An ignition system of the above-described type is described in U.S. Pat. No. 3,881,458, assigned to the assignee of this application, to which U.S. Pat. No. Re. 29,862, and German DE-OS No. 22 44 781 corresponds. In the known ignition system a Schmitt trigger circuit is connected on the input side with the output of an inductive signal generator. The output voltage of the inductive signal generator increases with increasing speeds. The output of the trigger circuit in the known apparatus is connected to the input of a control stage which includes a transistor and a storage element. The output of the control stage in turn controls a driver stage whose output controls the output stage of the ignition system, namely an electronic switch constituted by a Darlington transistor circuit which is connected in series with the primary winding of the ignition coil. In this system, the energy stored in the storage decreases with increasing engine speed so that the ratio of conductive to blocked time of the interrupter switch increases with increasing engine speed. However, the increase in the conductive time of the interrupter switch or the increase in the closure angle relative to that determined on the basis of the on/off time of the trigger circuit is very limited and the circuitry of the control stage requires a substantial amount of additional components and is therefore relatively expensive.
It is an object of the present invention to furnish a closure angle control circuit which does not require much additional equipment but will still allow a very substantial increase with increasing speed of the relative closure angle of the interrupter switch relative to that which would be determined by the amplitude of the signal furnished by the signal generator and the threshold of the trigger circuit. In particular, it is desired that the conduction time of the interrupter switch be adjustable between the time based on the above-mentioned basic circuit characteristics and a value of 100 percent.
It is a further object of the present invention that the closure angle varies as a function of battery voltage in such a way that it increases with decreasing battery voltages and vice versa.
It is a further object of the present invention to provide an ignition system having the above-described characteristics wherein it is also possible to include circuitry for limiting the primary current and for blocking any flow of quiescent current.
In accordance with the present invention, a storage means, e.g. a capacitor is connected to the input of the trigger circuit. The capacitor is charged through at least one unidirectional conducting element, e.g. a diode while the trigger circuit is switched out and the amount of charge varies as a function of the amplitude of the speed-dependent signal. The charge on the storage shifts the threshold values of the trigger circuit in a direction increasing the closure time of the interrupter switch.

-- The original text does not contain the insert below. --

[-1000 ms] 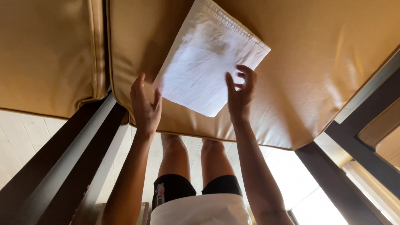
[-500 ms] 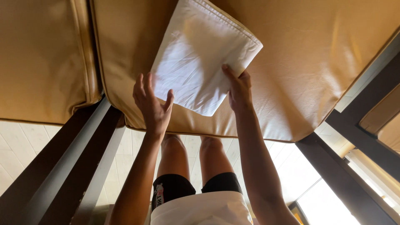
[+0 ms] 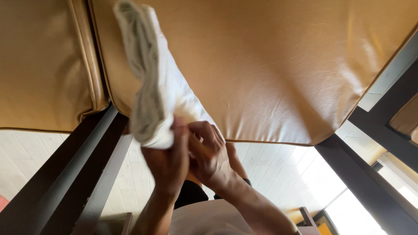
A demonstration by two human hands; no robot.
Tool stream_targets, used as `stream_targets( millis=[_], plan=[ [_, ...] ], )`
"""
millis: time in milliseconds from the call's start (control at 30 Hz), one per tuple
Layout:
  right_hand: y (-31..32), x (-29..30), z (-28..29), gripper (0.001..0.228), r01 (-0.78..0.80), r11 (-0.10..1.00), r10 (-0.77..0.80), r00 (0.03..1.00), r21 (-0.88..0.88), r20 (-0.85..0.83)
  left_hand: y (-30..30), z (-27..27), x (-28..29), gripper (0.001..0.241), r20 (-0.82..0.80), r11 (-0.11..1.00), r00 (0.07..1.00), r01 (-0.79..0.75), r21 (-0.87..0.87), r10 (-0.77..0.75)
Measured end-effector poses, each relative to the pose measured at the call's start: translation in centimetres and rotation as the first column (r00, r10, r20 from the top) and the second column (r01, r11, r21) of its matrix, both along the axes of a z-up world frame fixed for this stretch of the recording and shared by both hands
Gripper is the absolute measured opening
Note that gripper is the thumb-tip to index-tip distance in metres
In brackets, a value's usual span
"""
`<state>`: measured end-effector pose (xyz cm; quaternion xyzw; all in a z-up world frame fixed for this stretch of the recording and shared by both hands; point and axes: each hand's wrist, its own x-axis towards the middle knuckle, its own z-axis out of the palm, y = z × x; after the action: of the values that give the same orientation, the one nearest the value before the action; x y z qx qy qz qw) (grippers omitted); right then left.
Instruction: The person opens a wooden wardrobe, takes out a white towel, and walks to a cushioned chair. They unfold the towel on the chair seat, smooth it out, and fold it neatly into a compact square by hand.
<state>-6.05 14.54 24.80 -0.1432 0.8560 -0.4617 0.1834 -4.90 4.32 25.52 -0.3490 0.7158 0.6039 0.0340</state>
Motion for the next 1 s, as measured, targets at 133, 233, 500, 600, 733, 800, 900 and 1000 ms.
stream_targets(
  millis=[133,233,500,600,733,800,900,1000],
  plan=[
    [2.5,4.7,-4.7,0.062,0.090,0.992,-0.077,0.988,0.091,-0.137,-0.3,1.2,0.6,0.035,-0.016,0.986,0.996,-0.093,-0.135,0.091],
    [5.2,4.6,-6.3,0.066,0.127,0.968,-0.077,0.971,0.216,-0.225,0.1,2.0,0.0,0.052,0.010,0.963,0.964,-0.267,-0.036,0.267],
    [12.3,-2.7,-1.7,0.016,0.173,0.954,-0.088,0.942,0.243,-0.323,1.0,0.0,-4.4,0.055,0.020,0.643,0.833,-0.441,0.626,0.552],
    [13.7,-3.0,-0.3,0.019,0.218,0.923,-0.096,0.928,0.316,-0.360,0.8,-1.3,-5.1,0.041,0.041,0.514,0.818,-0.400,0.759,0.574],
    [12.6,-0.9,-5.1,0.023,0.222,0.939,-0.035,0.821,0.263,-0.569,-0.5,-6.9,-5.3,0.023,-0.020,0.574,0.887,-0.281,0.769,0.461],
    [11.8,1.8,-8.5,0.040,0.125,0.936,0.036,0.896,0.329,-0.443,-0.8,-12.5,-4.1,0.034,-0.029,0.775,0.850,-0.464,0.429,0.525],
    [10.6,7.0,-15.3,0.059,-0.122,0.910,0.151,0.988,0.397,-0.043,-5.2,-21.5,-0.1,0.050,0.135,0.949,0.954,-0.284,0.138,0.266],
    [9.8,8.4,-16.6,0.056,-0.223,0.937,0.135,0.942,0.271,0.308,-8.4,-24.8,3.4,0.048,0.183,0.968,0.953,-0.248,0.018,0.241]
  ],
)
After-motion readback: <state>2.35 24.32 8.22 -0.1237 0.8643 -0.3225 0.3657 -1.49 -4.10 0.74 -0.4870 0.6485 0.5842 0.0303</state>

FIG. 1 is a circuit diagram of a preferred particularly simple form of an ignition system of the present invention;
FIG. 2 is a circuit diagram of an ignition system with circuits for regulating the primary current in the ignition coil and for cutting off any quiescent current flowing therein;
FIG. 3 is a preferred embodiment of the present invention with circuits for primary current regulation, quiescent current shutoff and regulation of the closure angle;
FIG. 4 is a schematic diagram showing the variation of closure angle with respect to speed for the ignition system according to FIG. 1; and
FIG. 5 is a further preferred embodiment of an ignition system according to the present invention.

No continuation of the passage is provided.